(Help Please!) Vomiting lethargic Hen

She just passed away as we were bringing her inside. Yes she drank the apple Cider vinegar herself.

I'm so so sorry for your loss. She knows you were trying to help her and that she was loved and sometimes that's the most we can offer. :hugs From your description it sounded like there were fluids bubbling up and she was inhaling it. To know what actually caused it, you could take her in for a necropsy which might not be a bad idea since this has happened more than once. Again, I'm so sorry for your loss and I'm sorry that I couldn't be more of a help to you.
 
So sorry for your loss. Many experienced chicken owners have tried to make their chicken vomit, and it choked to death. That should not be done. With a puffy crop, it should never be massaged or squeezed, or they can vomit and choke. A hard or doughy crop can be massaged, but do not make them vomit.

Water should always be available to a chicken with a crop problem. Water is the best way they can flush out the crop. Learning to tube feed water to try to loosen the crop contents, and then suck it back out is helpful. The 2 articles that @aart posted are pretty informative.

Since your hen’s crop contents smelled very bad, it may have been to advanced to have helped. In my experience with crop problems, most were related to reproductive disorders putting pressure on the digestive organs causing the crop to slow down and not empty well. Then impacted and sour crop set in. I have never saved a chicken with sour crop, and one I treated for 6 weeks.
 
This is a good way to 'drown' a bird...the fluid ends up in their lungs and they die.

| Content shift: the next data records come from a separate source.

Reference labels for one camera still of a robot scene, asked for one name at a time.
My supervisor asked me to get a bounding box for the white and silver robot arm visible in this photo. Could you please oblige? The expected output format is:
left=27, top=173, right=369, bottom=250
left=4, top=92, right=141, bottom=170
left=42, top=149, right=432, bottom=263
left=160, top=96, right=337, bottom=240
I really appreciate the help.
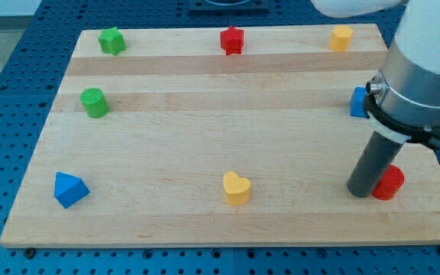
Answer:
left=312, top=0, right=440, bottom=150

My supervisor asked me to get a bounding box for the wooden board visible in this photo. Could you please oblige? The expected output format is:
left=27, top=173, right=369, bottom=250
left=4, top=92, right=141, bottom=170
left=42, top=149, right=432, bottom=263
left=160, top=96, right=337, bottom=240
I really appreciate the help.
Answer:
left=0, top=24, right=440, bottom=248

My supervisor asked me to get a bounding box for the yellow heart block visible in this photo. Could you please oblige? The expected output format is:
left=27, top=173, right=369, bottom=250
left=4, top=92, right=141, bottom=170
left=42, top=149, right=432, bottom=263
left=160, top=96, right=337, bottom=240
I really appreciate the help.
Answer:
left=222, top=171, right=251, bottom=206

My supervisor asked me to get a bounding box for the red star block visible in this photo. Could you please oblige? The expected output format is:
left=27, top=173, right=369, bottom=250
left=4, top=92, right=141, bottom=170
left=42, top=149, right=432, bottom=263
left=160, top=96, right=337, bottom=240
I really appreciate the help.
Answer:
left=220, top=26, right=244, bottom=56

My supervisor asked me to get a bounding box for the green cylinder block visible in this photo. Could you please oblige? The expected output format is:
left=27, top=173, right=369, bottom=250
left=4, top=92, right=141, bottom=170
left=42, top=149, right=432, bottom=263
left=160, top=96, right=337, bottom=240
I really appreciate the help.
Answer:
left=79, top=87, right=109, bottom=118

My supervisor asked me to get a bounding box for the blue cube block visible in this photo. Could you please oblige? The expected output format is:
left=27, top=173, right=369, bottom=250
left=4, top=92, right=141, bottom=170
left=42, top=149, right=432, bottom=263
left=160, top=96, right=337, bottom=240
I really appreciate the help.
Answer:
left=349, top=87, right=368, bottom=118

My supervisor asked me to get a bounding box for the green star block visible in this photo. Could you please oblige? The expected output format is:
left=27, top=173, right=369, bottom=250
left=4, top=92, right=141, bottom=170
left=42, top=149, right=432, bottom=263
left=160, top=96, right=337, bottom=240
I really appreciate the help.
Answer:
left=99, top=27, right=127, bottom=56

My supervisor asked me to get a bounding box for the yellow hexagon block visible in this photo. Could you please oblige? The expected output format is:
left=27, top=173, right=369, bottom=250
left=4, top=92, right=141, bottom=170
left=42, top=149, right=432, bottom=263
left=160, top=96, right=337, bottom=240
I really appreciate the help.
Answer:
left=328, top=25, right=354, bottom=52

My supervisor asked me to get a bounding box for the blue triangle block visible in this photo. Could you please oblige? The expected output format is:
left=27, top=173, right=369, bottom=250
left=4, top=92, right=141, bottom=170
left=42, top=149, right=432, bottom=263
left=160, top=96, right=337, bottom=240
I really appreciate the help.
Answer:
left=54, top=172, right=90, bottom=209

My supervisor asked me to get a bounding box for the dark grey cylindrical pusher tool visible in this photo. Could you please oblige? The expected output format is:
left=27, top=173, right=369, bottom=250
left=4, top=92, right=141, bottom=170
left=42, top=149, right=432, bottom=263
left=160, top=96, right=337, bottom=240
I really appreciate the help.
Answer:
left=347, top=131, right=403, bottom=198

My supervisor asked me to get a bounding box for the red cylinder block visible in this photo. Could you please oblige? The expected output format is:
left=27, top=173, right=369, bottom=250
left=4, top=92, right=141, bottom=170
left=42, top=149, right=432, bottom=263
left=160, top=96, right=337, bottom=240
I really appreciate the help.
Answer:
left=371, top=165, right=405, bottom=200

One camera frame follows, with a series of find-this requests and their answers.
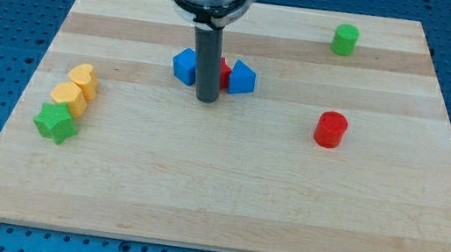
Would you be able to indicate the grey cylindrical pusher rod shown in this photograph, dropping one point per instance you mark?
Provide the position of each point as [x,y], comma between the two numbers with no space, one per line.
[208,49]

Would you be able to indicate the red block behind rod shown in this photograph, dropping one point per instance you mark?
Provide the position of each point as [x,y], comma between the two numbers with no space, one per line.
[225,72]

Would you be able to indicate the blue cube block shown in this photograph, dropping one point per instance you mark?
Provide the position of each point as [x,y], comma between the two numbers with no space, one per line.
[184,64]

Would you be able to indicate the blue triangular prism block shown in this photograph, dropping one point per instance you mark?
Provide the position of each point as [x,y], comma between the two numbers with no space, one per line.
[242,79]

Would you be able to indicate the yellow heart block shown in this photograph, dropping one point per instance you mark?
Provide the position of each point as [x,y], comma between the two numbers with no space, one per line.
[84,77]

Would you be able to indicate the green cylinder block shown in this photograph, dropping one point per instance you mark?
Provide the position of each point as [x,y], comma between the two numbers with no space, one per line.
[345,38]

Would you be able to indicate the red cylinder block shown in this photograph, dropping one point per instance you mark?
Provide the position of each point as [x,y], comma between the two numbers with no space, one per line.
[330,129]

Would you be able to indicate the yellow hexagon block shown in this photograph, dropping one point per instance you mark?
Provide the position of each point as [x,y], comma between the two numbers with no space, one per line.
[71,94]

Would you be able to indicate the green star block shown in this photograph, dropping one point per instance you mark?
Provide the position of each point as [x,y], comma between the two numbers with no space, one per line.
[54,121]

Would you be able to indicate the wooden board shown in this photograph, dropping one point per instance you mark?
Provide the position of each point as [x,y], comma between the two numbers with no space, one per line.
[151,163]

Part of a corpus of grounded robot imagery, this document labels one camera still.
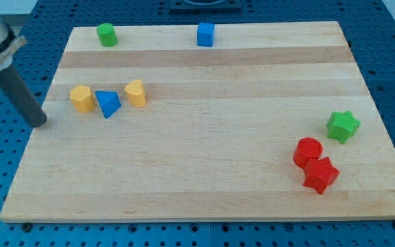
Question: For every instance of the blue cube block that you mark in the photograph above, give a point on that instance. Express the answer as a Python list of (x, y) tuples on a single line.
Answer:
[(205, 34)]

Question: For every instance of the yellow hexagon block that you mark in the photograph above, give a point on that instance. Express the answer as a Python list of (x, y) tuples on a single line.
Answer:
[(82, 98)]

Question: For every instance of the yellow heart block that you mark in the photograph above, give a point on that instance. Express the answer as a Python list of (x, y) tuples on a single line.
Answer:
[(135, 93)]

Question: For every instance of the blue triangle block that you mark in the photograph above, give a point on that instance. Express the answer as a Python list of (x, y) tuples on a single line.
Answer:
[(108, 101)]

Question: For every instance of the red cylinder block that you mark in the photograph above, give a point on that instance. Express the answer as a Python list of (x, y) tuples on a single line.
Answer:
[(306, 149)]

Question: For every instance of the green cylinder block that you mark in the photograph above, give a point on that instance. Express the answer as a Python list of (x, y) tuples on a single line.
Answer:
[(106, 35)]

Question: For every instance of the red star block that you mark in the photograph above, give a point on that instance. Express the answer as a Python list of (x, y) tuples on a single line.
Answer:
[(319, 174)]

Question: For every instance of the green star block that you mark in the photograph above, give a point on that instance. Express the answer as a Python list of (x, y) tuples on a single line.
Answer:
[(342, 125)]

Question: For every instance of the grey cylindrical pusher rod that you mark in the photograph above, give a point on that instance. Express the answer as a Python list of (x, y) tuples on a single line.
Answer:
[(12, 84)]

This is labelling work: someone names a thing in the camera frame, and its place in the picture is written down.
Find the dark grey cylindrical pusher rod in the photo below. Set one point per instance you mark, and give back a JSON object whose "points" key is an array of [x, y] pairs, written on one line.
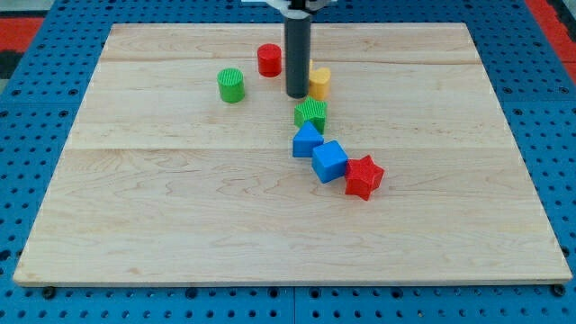
{"points": [[297, 49]]}

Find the white pusher mount bracket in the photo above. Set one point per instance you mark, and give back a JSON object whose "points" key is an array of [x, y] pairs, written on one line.
{"points": [[308, 6]]}

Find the green star block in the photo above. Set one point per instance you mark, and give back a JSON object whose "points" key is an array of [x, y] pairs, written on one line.
{"points": [[311, 110]]}

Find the red star block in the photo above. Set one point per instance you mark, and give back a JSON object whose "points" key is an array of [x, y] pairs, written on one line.
{"points": [[363, 177]]}

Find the red cylinder block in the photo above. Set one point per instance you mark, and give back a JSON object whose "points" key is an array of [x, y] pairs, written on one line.
{"points": [[269, 59]]}

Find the yellow heart block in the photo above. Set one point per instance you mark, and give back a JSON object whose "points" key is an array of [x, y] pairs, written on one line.
{"points": [[319, 82]]}

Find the green cylinder block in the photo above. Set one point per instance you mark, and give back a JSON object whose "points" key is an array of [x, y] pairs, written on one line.
{"points": [[231, 85]]}

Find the blue triangle block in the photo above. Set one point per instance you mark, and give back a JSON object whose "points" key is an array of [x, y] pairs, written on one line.
{"points": [[305, 140]]}

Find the blue cube block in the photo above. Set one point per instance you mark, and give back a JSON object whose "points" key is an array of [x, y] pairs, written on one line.
{"points": [[329, 161]]}

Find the light wooden board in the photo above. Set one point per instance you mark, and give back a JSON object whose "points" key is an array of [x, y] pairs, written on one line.
{"points": [[161, 183]]}

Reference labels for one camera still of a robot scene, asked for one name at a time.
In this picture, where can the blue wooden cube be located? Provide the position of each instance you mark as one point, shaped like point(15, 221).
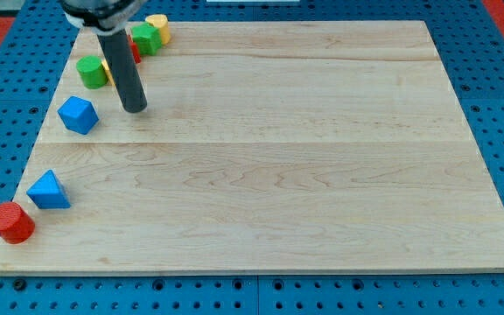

Did she drink the ACV on her own?

Here's some good info about crop issues and how to treat them:
https://www.backyardchickens.com/ar...w-to-know-which-one-youre-dealing-with.73607/

https://www.backyardchickens.com/ar...ntion-and-treatments-of-crop-disorders.67194/
I know this is an older thread - over a month old - but I have to add a footnote, here. This post may well have just saved my sweetest rooster's life!

Pippin, a one-year old Nankin bantam rooster, was "droopy" and lethargic, just standing around with his eyes closed. I brought him inside, where it's warmer, gave him electrolytes, which he readily drank on his own, once I eye-droppered it alongside his beak. While Pip was drinking, I gave him some of our homemade flock-block, which he devoured! Then I did some BYC research. I looked hard at sour crop, as his was a bit watery, but there was absolutely no sour smell at all. In fact, he smelled cloyingly sweet.

That really threw me off, especially because the sweet scent was vaguely familiar. I knew I'd smelled it before, but couldn't place it. When I tossed he lap towel I'd used into the laundry, I commented that it smelled like our rec-room after one of my brother's crazy teenage parties ... of stale munchies and spilled beer. Then I remembered what his treat block was full of ... munchies, raisins & cranberries. The proverbial lights blared to life ... Pippin smelled like stale, overly sweet, homemade wine!

Based on that little tidbit and the fact that his crop was squishy, Pippin is now on miconazole, as recommended by the article in aart's note, above. So far, so good. We'll give it the full seven days, but Pip's already looking brighter. Thanks @aart!

**Note to anyone using Pedialyte packets as an emergency electrolyte solution ... do NOT use a concentrated cherry flavor packet. The resulting "Kool-Aid smile" really knocks you for a loop until you figure out that there is no blood in your chicken's mouth!
 
That really threw me off, especially because the sweet scent was vaguely familiar. I knew I'd smelled it before, but couldn't place it. When I tossed he lap towel I'd used into the laundry, I commented that it smelled like our rec-room after one of my brother's crazy teenage parties ... of stale munchies and spilled beer. Then I remembered what his treat block was full of ... munchies, raisins & cranberries. The proverbial lights blared to life ... Pippin smelled like stale, overly sweet, homemade wine!
When I first noticed the "stale wine" smell on Pippin, he couldn't stand up. He kept laying down and would stagger when he walked. His lack of coordination suggested something more sinister. That was another reason I questioned the "sour crop" diagnosis, at first. Once he started with the miconazole, which the little goof pecks right off my finger with no hesitation, he's now back to his usual perky, happy, spoiled self. He's still a little thinner than I'd like, but there are absolutely no signs of the lost appetite, lethargy or poor coordination. I still plan to continue the treatment for the full seven days, but his recovery is nothing short of miraculous ... until you consider DD's theory:
With a sour crop full of fermenting berries, Pippin wasn't as sick as we thought. He was DRUNK!